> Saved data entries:
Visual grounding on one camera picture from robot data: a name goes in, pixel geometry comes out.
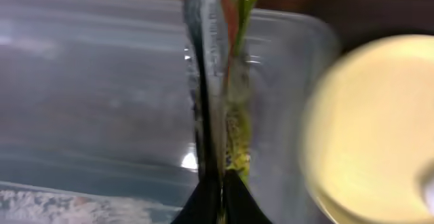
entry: plastic container
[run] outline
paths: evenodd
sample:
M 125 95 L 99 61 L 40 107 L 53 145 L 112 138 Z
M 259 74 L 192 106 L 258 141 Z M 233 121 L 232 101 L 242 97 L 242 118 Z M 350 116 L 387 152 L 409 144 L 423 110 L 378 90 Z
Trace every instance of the plastic container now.
M 0 0 L 0 181 L 182 206 L 197 184 L 179 0 Z M 314 223 L 298 118 L 336 57 L 322 22 L 256 10 L 251 191 L 279 223 Z

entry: clear plastic container
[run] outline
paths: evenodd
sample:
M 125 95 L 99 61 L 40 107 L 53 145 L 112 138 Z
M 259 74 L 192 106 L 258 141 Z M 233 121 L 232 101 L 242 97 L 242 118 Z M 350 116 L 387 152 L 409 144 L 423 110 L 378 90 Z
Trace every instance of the clear plastic container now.
M 0 0 L 4 186 L 185 203 L 197 174 L 185 164 L 195 148 L 181 6 Z M 314 223 L 297 164 L 298 121 L 337 40 L 314 18 L 255 10 L 248 48 L 252 194 L 276 224 Z

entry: round lid
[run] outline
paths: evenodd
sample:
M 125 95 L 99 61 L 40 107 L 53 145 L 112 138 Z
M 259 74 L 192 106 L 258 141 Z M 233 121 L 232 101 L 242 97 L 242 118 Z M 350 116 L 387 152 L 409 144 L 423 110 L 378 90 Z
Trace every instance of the round lid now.
M 304 129 L 308 177 L 338 205 L 375 223 L 434 222 L 434 37 L 351 52 L 318 84 Z

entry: yellow lid
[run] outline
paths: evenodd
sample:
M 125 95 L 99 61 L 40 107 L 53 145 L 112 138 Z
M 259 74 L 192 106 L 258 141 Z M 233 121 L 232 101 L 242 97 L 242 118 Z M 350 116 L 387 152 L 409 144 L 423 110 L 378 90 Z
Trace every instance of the yellow lid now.
M 338 205 L 375 223 L 434 223 L 434 37 L 371 43 L 343 58 L 309 103 L 304 166 Z

> The task: Copy the records above exactly, leaving out every picture.

> Answer space:
Visual grounding on one camera picture from robot data: a name goes in, pixel geometry comes out.
entry: plastic container
[run] outline
paths: evenodd
sample:
M 125 95 L 99 61 L 40 107 L 53 145 L 112 138 Z
M 259 74 L 192 106 L 258 141 Z M 233 121 L 232 101 L 242 97 L 242 118 Z M 350 116 L 387 152 L 409 144 L 423 110 L 378 90 Z
Trace every instance of the plastic container now.
M 0 0 L 0 181 L 182 206 L 197 184 L 179 0 Z M 314 223 L 298 118 L 336 57 L 322 22 L 256 10 L 251 191 L 279 223 Z

entry: clear plastic container
[run] outline
paths: evenodd
sample:
M 125 95 L 99 61 L 40 107 L 53 145 L 112 138 Z
M 259 74 L 192 106 L 258 141 Z M 233 121 L 232 101 L 242 97 L 242 118 Z M 350 116 L 387 152 L 409 144 L 423 110 L 378 90 Z
Trace every instance of the clear plastic container now.
M 0 0 L 4 186 L 185 203 L 197 174 L 185 164 L 195 148 L 181 6 Z M 314 223 L 297 164 L 298 121 L 337 40 L 314 18 L 255 10 L 248 48 L 252 194 L 276 224 Z

entry: round lid
[run] outline
paths: evenodd
sample:
M 125 95 L 99 61 L 40 107 L 53 145 L 112 138 Z
M 259 74 L 192 106 L 258 141 Z M 233 121 L 232 101 L 242 97 L 242 118 Z M 350 116 L 387 152 L 409 144 L 423 110 L 378 90 Z
Trace every instance of the round lid now.
M 304 129 L 308 177 L 338 205 L 375 223 L 434 222 L 434 37 L 351 52 L 318 84 Z

entry: yellow lid
[run] outline
paths: evenodd
sample:
M 125 95 L 99 61 L 40 107 L 53 145 L 112 138 Z
M 259 74 L 192 106 L 258 141 Z M 233 121 L 232 101 L 242 97 L 242 118 Z M 350 116 L 387 152 L 409 144 L 423 110 L 378 90 Z
Trace every instance of the yellow lid now.
M 338 205 L 375 223 L 434 223 L 434 37 L 371 43 L 343 58 L 309 103 L 304 166 Z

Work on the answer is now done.